The temperatures are slowly cooling off after the biggest summer heat, an the Debezium community is happy to announce the release of Debezium 0.10.0.Beta4. In this release we’re happy to share some news we don’t get to share too often: with Apache Cassandra, another database gets added to the list of databases supported by Debezium!

In addition, we finished our efforts for rebasing the existing Postgres connector to Debezium framework structure established for the SQL Server and Oracle connectors. This means more shared coded between these connectors, and in turn reduced maintenance efforts for the development team going forward; but there’s one immediately tangible advantage for you coming with this, too: the Postgres connector now exposes the same metrics you already know from the other connectors.

Finally, the new release contains a range of bugfixes and other useful improvements. Let’s explore some details below.

Incubating Cassandra Connector

If you have been following this blog lately, you’ll have read about the latest addition to the Debezium family in Joy Gao’s excellent posts about the new connector (part 1, part 2).

In case you haven’t read those yet, we’d highly recommend to do so in order to learn more about the challenges encountered when implementing a CDC connector for a distributed datastore such as Cassandra as well as the design decisions made in order to come up with a first "minimal viable product". Joy also did a great talk at QCon last year, which touches on the topic of CDC for Cassandra.
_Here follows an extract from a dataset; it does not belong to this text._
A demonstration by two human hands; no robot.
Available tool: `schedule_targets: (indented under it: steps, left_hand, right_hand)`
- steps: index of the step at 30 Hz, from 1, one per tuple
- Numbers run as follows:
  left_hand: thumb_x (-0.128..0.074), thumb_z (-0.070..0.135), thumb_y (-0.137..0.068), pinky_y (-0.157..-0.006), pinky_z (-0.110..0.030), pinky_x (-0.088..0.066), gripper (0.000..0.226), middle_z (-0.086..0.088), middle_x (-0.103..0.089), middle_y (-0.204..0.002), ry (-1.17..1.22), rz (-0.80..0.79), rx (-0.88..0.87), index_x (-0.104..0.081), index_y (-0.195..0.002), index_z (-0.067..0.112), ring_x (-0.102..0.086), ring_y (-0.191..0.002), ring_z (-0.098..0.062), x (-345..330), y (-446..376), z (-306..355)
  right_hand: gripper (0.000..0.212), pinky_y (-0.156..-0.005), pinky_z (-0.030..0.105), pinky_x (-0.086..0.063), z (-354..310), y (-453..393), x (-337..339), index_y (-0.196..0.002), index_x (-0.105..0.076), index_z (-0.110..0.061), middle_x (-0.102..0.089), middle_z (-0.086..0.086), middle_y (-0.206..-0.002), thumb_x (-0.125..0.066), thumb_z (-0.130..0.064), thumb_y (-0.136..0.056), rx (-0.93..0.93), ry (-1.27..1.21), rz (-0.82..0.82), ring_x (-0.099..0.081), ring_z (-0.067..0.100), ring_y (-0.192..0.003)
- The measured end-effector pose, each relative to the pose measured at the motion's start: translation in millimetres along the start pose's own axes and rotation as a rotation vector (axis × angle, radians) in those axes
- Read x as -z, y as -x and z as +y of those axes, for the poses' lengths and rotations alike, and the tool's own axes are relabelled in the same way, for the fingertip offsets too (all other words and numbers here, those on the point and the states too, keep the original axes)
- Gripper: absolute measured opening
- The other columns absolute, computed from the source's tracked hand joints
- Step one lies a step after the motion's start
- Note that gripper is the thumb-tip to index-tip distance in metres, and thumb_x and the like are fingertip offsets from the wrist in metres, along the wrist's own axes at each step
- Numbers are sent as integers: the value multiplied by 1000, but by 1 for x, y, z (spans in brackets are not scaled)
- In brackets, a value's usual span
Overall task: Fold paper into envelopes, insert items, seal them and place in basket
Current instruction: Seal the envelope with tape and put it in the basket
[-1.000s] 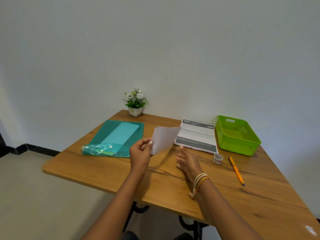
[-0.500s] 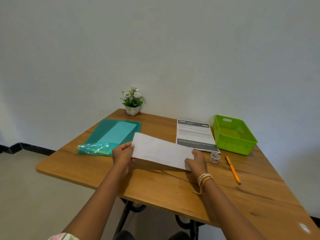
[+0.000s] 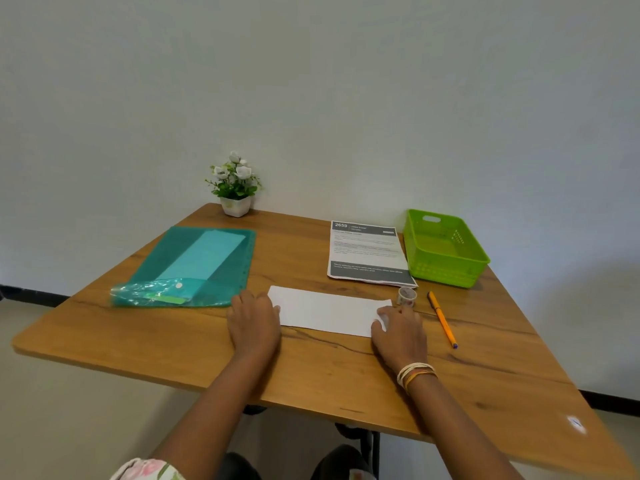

Having been originally developed internally at long-term Debezium user WePay, the WePay team decided to open-source their work, put it under the Debezium umbrella and continue to evolve it there. That’s really great news for the Debezium community! We couldn’t be happier about this contribution and look forward to evolving this new connector together in the open.

At this point the Cassandra connector is in "incubating" state, i.e. its design and implementation are still pretty much in flux, the event structure which it creates may change in future releases etc. Note that, unlike the other Debezium connectors, this one currently is not based on Kafka Connect. Instead, it is implemented as a standalone process running on Cassandra node(s) themselves. Refer to the blog posts linked above for the reasoning behind this design and possible future developments around this. Needless to say, any ideas and contributions in this area will be highly welcomed.

Together with the connector we’ve also provided an initial draft of the connector documentation; this is still work-in-progress and will be amended in the next few days.

Further New Features

The Postgres connector supports the metrics known from SQL Server and Oracle now (DBZ-777). When using the SQL Server connector, it is now ensured that tables are snapshotted in a deterministic order, as defined by the given table whitelist configuration (DBZ-1254).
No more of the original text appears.